- **EXERCISE AIM**: In which lines of the data does the string "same" appear? Copy every one.

- **PROVIDED DATA**:
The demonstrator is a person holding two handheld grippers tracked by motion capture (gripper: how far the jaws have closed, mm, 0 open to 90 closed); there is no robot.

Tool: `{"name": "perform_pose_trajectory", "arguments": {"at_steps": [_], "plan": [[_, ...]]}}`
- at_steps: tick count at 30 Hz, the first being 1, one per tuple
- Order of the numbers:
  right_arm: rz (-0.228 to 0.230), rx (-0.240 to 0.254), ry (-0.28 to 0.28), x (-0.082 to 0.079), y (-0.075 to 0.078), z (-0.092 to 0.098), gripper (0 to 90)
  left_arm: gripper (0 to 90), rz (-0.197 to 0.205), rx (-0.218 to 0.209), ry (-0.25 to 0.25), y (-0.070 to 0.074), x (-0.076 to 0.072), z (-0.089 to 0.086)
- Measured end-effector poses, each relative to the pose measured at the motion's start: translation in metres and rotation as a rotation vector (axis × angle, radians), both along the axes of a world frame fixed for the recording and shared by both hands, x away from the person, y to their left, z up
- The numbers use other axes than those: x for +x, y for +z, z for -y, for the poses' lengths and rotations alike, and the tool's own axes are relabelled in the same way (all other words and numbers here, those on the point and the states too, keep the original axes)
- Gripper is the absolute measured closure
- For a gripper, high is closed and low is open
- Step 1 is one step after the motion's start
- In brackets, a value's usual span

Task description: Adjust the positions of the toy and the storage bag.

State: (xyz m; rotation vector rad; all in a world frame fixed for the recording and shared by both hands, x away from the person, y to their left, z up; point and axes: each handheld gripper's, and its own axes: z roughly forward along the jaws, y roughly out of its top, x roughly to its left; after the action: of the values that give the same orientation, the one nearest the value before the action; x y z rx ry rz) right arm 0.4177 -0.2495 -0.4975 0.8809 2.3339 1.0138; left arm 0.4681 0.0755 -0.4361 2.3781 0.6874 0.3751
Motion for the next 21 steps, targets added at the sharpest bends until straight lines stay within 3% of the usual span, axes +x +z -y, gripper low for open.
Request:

- **ANSWER BELOW**:
- The numbers use other axes than those: x for +x, y for +z, z for -y, for the poses' lengths and rotations alike, and the tool's own axes are relabelled in the same way (all other words and numbers here, those on the point and the states too, keep the original axes)
State: (xyz m; rotation vector rad; all in a world frame fixed for the recording and shared by both hands, x away from the person, y to their left, z up; point and axes: each handheld gripper's, and its own axes: z roughly forward along the jaws, y roughly out of its top, x roughly to its left; after the action: of the values that give the same orientation, the one nearest the value before the action; x y z rx ry rz) right arm 0.4177 -0.2495 -0.4975 0.8809 2.3339 1.0138; left arm 0.4681 0.0755 -0.4361 2.3781 0.6874 0.3751

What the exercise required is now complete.